FIG. 5 shows a detection circuit according to the second embodiment of the present invention.
In the second embodiment, a fixed resistor 19 is connected in parallel with the sub heater 3 in particular. With this configuration, even when the temperature dependence of the resistance values of the main heater 1 and the sub heater 3 is different, the resistance temperature characteristic on the sub heater side can be adjusted by the value of the fixed resistance. For this reason, the heating temperature of the sub heater 3 can be controlled even by a combination of a heater and a sub heater having different structures.

FIG. 6 shows a detection circuit according to the third embodiment of the present invention.
In the third embodiment, the circuit for controlling the heating of the sub-heater 3 includes the operational amplifier 60, the voltage source 9, the transistor 61, and the fixed resistors 6 and 19, and the detection signal of the gas flow rate detection bridge circuit is the non-inverting input terminal of the operational amplifier 60. It is connected to the. With this circuit configuration, the heating current of the sub-heater can be made variable according to the gas flow rate detection signal. For this reason, even if the heat dissipation characteristics due to heat transfer to the gas flow rate of the main heater 1 and the sub-heater 3 are different, the heat dissipation characteristics on the sub-heater side can be adjusted by the value of the fixed resistance, and the sub-heater 3 can be adjusted more accurately. The heating temperature can be controlled.

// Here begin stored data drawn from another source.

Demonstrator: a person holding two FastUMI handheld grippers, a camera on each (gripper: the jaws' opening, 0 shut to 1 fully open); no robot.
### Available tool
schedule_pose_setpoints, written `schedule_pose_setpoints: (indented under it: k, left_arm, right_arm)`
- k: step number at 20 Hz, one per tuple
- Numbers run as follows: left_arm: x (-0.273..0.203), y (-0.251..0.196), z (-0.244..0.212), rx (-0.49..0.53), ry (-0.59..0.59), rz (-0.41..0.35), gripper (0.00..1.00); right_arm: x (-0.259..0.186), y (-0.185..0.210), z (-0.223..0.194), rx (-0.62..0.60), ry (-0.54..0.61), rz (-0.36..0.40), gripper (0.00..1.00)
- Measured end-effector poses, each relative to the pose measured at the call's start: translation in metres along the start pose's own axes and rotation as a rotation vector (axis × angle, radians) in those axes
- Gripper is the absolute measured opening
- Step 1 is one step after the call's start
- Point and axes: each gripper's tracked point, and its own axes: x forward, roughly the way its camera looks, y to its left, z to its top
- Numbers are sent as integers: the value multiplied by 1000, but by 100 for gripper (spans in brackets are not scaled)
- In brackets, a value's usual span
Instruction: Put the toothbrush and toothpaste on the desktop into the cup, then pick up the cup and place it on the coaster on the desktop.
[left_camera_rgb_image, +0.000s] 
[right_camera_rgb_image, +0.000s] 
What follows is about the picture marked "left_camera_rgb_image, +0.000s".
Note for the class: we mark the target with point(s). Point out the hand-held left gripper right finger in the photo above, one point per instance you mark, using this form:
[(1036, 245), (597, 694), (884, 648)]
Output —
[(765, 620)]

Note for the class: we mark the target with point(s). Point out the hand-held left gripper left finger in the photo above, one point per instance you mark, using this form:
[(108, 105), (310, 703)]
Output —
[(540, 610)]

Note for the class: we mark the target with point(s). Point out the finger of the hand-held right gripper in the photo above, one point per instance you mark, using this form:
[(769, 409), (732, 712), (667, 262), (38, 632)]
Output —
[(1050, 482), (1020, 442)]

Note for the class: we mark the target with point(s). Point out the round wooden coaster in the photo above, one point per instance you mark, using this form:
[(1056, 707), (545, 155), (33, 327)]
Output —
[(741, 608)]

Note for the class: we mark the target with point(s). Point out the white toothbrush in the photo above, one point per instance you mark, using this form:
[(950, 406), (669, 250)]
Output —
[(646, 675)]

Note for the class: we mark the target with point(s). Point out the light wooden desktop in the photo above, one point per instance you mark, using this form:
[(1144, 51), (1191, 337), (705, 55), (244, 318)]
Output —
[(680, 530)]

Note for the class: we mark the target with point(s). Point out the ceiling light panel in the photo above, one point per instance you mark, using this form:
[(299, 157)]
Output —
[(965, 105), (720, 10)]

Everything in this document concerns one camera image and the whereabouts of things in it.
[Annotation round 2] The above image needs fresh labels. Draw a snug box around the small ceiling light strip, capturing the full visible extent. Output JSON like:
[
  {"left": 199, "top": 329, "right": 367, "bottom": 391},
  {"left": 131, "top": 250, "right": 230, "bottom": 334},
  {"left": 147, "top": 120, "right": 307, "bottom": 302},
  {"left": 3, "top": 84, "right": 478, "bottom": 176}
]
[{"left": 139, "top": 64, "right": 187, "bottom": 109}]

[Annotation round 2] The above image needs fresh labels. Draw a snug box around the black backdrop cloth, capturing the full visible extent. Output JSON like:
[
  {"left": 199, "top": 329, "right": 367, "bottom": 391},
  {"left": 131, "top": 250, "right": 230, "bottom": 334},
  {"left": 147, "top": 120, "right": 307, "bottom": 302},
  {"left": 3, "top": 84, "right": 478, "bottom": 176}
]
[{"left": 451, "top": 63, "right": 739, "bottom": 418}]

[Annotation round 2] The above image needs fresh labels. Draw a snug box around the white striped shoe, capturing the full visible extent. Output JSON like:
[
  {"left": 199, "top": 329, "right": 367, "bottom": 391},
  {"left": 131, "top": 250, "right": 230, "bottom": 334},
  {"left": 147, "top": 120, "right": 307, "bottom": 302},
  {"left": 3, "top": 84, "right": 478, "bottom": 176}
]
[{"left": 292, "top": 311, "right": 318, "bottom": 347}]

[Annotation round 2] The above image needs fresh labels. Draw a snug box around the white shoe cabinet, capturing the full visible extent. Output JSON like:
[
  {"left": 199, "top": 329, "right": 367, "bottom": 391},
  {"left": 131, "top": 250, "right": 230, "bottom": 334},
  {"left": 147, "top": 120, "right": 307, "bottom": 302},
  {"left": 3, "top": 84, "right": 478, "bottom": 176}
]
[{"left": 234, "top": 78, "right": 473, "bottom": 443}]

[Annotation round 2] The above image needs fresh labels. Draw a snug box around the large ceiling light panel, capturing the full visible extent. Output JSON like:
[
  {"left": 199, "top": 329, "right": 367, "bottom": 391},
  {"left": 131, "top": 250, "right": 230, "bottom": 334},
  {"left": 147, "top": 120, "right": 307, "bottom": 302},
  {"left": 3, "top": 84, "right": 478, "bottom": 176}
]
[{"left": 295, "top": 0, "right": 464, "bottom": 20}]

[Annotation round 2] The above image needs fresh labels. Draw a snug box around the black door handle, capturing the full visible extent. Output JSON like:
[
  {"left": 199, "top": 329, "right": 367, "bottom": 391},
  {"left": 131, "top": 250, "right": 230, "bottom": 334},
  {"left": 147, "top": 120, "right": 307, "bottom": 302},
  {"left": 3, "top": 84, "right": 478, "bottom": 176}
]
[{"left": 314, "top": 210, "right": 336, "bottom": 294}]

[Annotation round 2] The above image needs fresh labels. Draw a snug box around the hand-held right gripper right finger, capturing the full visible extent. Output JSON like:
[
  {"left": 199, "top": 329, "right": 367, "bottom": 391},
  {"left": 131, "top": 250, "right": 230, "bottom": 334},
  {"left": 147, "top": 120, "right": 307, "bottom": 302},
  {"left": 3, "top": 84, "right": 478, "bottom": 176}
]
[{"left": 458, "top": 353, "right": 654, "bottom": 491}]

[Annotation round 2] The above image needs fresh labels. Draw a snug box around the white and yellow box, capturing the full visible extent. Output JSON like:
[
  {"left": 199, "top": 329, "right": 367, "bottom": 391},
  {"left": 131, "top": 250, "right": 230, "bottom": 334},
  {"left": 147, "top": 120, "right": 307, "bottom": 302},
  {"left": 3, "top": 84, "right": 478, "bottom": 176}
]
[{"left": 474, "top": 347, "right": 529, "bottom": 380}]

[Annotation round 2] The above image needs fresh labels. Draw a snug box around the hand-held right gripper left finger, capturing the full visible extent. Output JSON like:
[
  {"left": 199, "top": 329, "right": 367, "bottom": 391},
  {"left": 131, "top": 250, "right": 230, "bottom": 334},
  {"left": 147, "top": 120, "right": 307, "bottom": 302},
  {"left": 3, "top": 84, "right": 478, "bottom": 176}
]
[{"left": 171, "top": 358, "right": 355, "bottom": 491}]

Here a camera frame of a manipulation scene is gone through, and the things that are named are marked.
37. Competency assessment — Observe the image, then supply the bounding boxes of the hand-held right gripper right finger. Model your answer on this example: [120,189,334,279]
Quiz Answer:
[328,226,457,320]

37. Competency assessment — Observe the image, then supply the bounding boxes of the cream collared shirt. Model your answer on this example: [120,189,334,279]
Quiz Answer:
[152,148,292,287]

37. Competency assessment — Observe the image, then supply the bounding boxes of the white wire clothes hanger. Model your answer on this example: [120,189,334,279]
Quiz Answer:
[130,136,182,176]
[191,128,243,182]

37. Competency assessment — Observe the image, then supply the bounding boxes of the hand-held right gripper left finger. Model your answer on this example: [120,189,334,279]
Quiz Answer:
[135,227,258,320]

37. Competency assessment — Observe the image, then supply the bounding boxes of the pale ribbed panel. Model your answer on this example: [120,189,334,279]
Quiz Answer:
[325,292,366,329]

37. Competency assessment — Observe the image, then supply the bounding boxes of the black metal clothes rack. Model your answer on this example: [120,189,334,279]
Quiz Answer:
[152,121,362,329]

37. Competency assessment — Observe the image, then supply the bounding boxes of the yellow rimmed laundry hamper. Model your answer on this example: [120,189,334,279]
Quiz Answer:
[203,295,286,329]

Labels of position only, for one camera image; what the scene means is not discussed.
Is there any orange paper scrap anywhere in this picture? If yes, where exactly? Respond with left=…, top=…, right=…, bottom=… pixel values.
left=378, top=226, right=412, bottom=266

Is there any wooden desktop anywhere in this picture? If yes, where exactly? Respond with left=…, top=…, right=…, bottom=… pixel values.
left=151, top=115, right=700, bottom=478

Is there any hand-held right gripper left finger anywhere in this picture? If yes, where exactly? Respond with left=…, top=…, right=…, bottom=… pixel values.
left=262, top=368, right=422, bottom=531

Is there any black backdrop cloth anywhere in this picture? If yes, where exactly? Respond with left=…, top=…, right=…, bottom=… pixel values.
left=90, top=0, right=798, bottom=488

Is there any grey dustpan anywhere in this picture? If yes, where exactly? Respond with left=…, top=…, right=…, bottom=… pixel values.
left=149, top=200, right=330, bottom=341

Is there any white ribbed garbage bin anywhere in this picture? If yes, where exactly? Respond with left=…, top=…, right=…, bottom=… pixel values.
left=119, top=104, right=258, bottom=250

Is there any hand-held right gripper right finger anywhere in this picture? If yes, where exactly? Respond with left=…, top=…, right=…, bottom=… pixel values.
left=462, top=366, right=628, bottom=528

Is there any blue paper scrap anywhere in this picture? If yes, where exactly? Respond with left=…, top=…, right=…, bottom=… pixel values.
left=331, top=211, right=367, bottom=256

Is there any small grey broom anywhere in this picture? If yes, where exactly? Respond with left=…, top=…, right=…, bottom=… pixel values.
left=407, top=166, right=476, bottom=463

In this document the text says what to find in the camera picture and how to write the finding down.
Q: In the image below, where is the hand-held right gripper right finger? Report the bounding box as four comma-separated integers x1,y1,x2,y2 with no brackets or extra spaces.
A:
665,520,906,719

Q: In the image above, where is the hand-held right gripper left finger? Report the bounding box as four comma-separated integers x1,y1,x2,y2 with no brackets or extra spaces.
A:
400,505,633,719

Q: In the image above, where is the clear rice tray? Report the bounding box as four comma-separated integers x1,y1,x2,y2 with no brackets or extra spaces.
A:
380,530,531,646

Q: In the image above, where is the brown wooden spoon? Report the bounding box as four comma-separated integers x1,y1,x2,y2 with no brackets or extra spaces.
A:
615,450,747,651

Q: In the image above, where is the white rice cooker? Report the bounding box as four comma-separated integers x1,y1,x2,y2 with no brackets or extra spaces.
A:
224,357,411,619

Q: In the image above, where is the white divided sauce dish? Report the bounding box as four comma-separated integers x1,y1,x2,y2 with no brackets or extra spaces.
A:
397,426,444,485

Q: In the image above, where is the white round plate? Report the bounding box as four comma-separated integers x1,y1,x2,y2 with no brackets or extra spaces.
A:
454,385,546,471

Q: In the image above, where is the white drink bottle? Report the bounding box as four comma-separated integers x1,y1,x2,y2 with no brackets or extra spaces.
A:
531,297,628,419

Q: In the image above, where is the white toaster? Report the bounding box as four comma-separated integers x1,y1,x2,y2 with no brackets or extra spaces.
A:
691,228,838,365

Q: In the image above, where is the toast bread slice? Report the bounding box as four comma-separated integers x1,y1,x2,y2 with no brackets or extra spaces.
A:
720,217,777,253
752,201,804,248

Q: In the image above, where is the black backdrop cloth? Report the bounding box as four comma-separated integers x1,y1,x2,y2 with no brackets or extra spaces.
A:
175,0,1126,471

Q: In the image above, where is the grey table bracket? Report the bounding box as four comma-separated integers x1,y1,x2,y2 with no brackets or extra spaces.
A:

  FIG. 7 shows a planar structure of the detection element of the gas flow meter of Example 4 of the present invention, and FIG. 8 shows a cross-sectional view at the AA portion.

  The detection element 71 is made of a silicon substrate or the like, and is formed with an air flow rate detection diaphragm 80 processed by an etching process using an alkali solvent or the like from the back side, and includes a heater 72, upstream temperature sensitive resistors 76 and 77, and downstream side. Temperature sensitive resistors 78 and 79 are arranged. On the substrate around the diaphragm 80, fixed resistors 73 and 74 and a resistance temperature detector 75 are formed. Further, sub-heaters 95 (95A, 95B) are formed on the diaphragm 80 so that the temperature sensitive resistors 76, 77, 78, 79 are sandwiched between the heaters 72. These resistors are made of a platinum film or a polysilicon film whose resistance value changes with temperature. Further, these elements are connected to the outside by terminals 82 to 94, 96A, 96B, 97A, 97B, 98A, and 98B.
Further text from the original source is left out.